▶ [WHAT THE TASK REQUIRES]: Which of the lines below contain the string "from"? Copy each one.

▶ [INFORMATION SUPPLIED]:

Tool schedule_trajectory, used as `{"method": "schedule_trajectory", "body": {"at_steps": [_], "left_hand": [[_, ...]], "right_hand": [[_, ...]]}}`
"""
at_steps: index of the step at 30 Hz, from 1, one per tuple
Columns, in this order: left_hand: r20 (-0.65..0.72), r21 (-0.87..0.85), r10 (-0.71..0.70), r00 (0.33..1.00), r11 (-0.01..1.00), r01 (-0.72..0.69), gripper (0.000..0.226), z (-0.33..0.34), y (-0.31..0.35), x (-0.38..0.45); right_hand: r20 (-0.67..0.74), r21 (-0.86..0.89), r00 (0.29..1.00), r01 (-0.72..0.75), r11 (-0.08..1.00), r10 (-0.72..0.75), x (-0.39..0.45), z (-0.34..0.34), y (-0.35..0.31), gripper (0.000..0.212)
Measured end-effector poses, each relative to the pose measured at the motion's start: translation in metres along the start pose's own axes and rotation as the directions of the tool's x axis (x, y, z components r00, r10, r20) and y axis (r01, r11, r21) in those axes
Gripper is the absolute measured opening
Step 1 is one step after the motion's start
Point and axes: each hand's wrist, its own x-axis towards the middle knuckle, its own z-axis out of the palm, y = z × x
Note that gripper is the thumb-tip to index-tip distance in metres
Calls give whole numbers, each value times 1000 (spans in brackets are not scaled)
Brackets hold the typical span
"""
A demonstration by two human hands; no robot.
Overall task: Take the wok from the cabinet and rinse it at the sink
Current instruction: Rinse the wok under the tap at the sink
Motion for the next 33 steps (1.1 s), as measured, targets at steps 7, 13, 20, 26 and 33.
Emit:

▶ [SOLUTION FOR THIS EXERCISE]:
at_steps: index of the step at 30 Hz, from 1, one per tuple
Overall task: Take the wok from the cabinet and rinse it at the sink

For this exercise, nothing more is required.